[WikiEN-l] Britannica quote of the day
Neil Harris
neil at tonal.clara.co.uk
Mon Mar 27 11:42:06 UTC 2006
Steve Bennett wrote:
> On 3/26/06, Oskar Sigvardsson <oskarsigvardsson at gmail.com> wrote:
>
>> I find it very curious that of all the things they can attack
>> wikipedia for, the fact that wikipedia is not censored is the one they
>> focus on. Very strange indeed.
>>
>
> All the more reason to tag Wikipedia articles as kidsafe/worksafe.
>
> Steve
>
>
Unfortunately, that's easier said than done -- "child-safe" and
"worksafe" are concepts that are impossible to define in a way that
everyone can agree on. What one parent or community regards as
acceptable may be unacceptable in another; what a parent wants their
ten-year-old child to be able to see will probably differ from what they
want their sixteen-year-old child to be able to see, and so on.

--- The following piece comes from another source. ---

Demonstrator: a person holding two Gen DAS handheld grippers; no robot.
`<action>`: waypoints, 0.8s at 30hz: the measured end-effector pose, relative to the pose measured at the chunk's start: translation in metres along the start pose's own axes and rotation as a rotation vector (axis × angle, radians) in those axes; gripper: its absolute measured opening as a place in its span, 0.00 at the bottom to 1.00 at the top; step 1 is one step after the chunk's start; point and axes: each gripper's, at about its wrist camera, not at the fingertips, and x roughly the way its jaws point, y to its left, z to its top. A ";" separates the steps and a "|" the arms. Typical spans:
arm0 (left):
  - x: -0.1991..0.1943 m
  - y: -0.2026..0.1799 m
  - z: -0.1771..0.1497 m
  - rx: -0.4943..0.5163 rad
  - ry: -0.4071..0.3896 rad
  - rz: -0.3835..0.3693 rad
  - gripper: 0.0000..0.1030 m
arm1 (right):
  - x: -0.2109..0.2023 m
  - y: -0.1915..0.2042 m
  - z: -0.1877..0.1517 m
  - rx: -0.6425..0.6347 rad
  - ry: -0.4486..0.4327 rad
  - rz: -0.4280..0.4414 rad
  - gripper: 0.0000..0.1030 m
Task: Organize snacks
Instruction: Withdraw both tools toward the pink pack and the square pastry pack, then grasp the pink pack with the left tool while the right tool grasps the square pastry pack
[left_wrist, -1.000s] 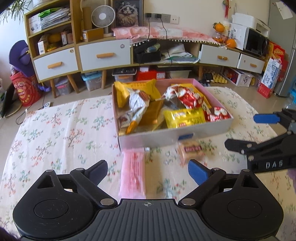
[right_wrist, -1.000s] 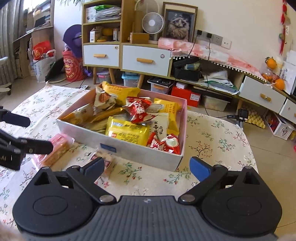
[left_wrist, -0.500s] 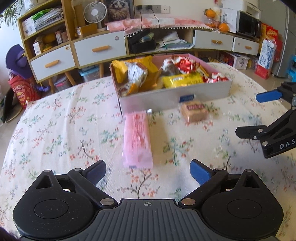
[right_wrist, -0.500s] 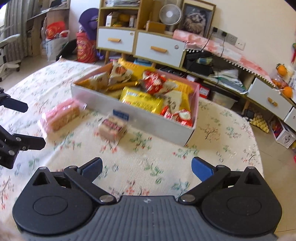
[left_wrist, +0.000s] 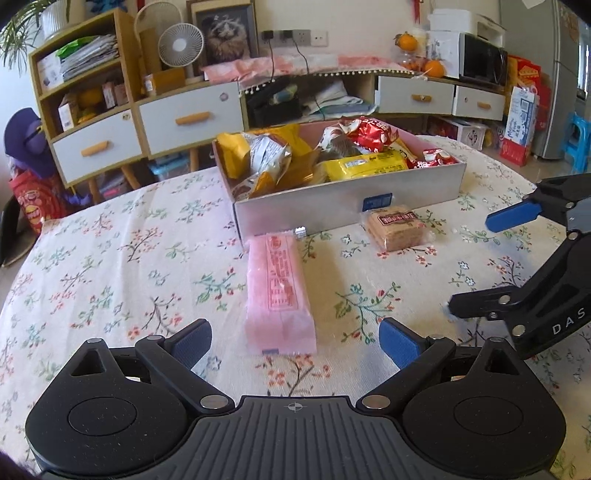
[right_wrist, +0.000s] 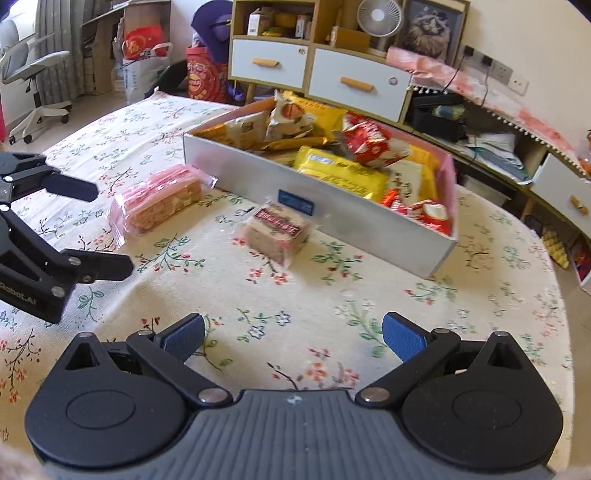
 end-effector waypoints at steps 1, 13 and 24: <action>0.003 0.001 0.001 -0.005 0.003 -0.002 0.94 | 0.001 0.000 0.001 0.012 -0.007 0.006 1.00; 0.021 0.019 0.013 -0.138 0.012 0.000 0.61 | 0.023 -0.011 0.019 0.141 -0.010 0.008 1.00; 0.022 0.020 0.024 -0.177 0.056 0.016 0.31 | 0.031 -0.002 0.030 0.140 -0.021 -0.018 0.99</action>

For some examples of edge cases: consider pictures of men wearing
shorts, which are regularly banned by the censors in some of the more
conservative Middle-Eastern states: do we mark all articles showing
images of uncovered arms or legs as "unsafe"? How about pictures of
women with uncovered hair? Do we mark the [[Holocaust]] article, which
is extremely upsetting, as "unsafe" for children to read? How about
[[death]], which is upsetting for very small children? What about
pictures of [[Bahá'u'lláh]], which observant Bahá'ís prefer not to see
in public, or even in their own homes?
I recommend reading RFC 3675 for a full and detailed discussion of all
the issues involved: its authors conclude that broad-brush attempts at
content filtering as "ill considered [...] from the legal,
philosophical, and particularly, the technical points of view."
Rather than attempting to define "safe" and "unsafe" categories, we
should instead concentrate on assigning all Wikipedia articles to
meaningful fine-grained descriptive categories, without any implied
judgment that a category is "safe" or "unsafe" for any given viewer.
Downstream users who want to filter Wikipedia's content can then use
this information to make their own choices.